The 2016 Credit Facility includes customary events of default, including, but not limited to, the failure to pay any interest, principal or fees when due, the failure to perform certain covenants or agreements, incorrect representations or warranties, insolvency or bankruptcy, change of control, the occurrence of certain ERISA events, invalidity or unenforceability of the 2016 Credit Facility or other documents associated with the 2016 Credit Facility, material uninsured loss and judgment defaults.

Under the terms of the 2016 Credit Facility, the Company may also obtain short-term (swingline) borrowings of up to $10,000,000 and letters of credit up to $20,000,000, both amounts being further limited by the amount of unused borrowings under the 2016 Credit Facility.

The Administrative Agent, the Syndication Agent and certain of the other lenders under the 2016 Credit Facility were also lenders under the Prior Facility. In addition, the Administrative Agent, Syndication Agent and other lenders, together with their affiliates, are full service financial institutions engaged in various activities, which may include securities trading, commercial and investment banking, financial advisory, investment management, investment research, principal investment, hedging, financing and brokerage activities. The Administrative Agent, Syndication Agent and other lenders, together with their affiliates have, from time to time, performed, or may in the future perform, various financial advisory and investment banking services for the Company, for which they received or will receive customary fees and expenses.

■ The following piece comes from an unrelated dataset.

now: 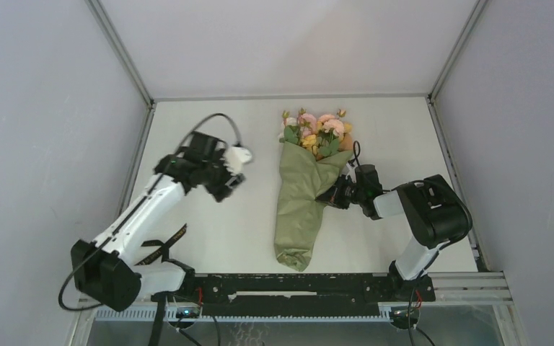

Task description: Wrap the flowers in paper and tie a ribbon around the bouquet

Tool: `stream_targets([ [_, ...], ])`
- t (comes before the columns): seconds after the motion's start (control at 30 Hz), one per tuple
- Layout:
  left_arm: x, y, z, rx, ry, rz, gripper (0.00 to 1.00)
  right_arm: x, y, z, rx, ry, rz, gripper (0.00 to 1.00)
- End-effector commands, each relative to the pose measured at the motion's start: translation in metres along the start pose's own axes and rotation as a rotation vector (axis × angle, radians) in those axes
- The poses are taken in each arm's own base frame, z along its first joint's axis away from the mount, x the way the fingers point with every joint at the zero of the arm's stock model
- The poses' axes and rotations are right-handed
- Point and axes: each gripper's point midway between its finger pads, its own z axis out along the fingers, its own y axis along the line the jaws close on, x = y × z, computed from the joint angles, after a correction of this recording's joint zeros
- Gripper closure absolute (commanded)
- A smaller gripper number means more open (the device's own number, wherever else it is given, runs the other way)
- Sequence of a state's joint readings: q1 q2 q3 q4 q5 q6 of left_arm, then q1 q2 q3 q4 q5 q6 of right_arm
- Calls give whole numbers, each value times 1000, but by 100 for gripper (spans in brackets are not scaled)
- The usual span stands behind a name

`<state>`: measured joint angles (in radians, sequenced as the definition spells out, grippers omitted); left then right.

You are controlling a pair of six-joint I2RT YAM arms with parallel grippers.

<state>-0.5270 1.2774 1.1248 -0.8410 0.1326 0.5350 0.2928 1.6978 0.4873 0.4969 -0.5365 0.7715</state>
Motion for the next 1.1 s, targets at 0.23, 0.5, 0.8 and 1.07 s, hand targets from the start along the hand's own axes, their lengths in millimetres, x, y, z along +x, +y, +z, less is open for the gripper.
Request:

The foregoing does not constitute a complete summary of the terms of the 2016 Credit Facility, and reference is made to the complete text of the 2016 Credit Facility, a copy of which is attached as Exhibit 10.1 to this Current Report on Form 8-K and is incorporated herein by reference.

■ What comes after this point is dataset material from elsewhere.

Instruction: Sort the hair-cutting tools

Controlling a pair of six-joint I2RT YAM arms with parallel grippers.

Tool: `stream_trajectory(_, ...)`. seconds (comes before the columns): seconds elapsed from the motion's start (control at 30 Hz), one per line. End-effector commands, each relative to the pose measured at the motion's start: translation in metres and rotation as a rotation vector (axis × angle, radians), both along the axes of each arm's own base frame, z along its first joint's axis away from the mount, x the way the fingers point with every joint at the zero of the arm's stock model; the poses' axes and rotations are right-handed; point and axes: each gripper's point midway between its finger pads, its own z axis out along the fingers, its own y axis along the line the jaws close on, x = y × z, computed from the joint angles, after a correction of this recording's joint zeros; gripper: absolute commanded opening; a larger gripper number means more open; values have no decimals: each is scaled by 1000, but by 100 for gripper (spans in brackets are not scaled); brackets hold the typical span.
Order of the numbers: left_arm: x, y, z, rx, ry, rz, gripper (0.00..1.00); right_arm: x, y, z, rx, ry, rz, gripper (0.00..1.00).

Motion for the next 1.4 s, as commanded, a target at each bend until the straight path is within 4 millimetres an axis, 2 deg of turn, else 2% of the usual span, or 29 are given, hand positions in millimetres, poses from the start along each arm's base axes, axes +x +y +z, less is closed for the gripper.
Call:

On January 25, 2016, the Company issued a press release announcing the entry into the 2016 Credit Facility, which is attached as Exhibit 99.1 to this Current Report on Form 8-K.

 

Item 1.02. Termination of a Material Definitive Agreement.

The 2016 Credit Facility replaced, as of January 22, 2016, the then-existing Credit Agreement dated as of December 18, 2013, as amended, among the Company, Wells Fargo Bank, National Association, as Administrative Agent, swingline lender and issuing lender, Bank of America, N.A., as Syndication Agent and certain other lenders. The description of the termination of the Prior Facility contained in Item 1.01 above is incorporated by reference in this Item 1.02.

 

Item 2.03. Creation of a Direct Financial Obligation or an Obligation under an Off-Balance Sheet Arrangement of a Registrant.

The information set forth above in Item 1.01 is incorporated by reference into this Item 2.03.

 

Item 9.01. Financial Statements and Exhibits.

 

(d) Exhibits.

 

  10.1 Credit Agreement dated as of January 22, 2016.

 

  99.1 Press Release dated January 25, 2016.


Signatures

Pursuant to the requirements of the Securities Exchange Act of 1934, the registrant has duly caused this report to be signed on its behalf by the undersigned thereunto duly authorized.

Date: January 25, 2016

 

POPEYES LOUISIANA KITCHEN, INC.
By:   /s/ HAROLD M. COHEN
  Harold M. Cohen
  Senior Vice President, General Counsel, Chief Administrative Officer and Corporate Secretary


EXHIBIT INDEX

 

Exhibit Number

 

Description

10.1   Credit Agreement dated as of January 22, 2016.
99.1   Press Release, dated January 25, 2016.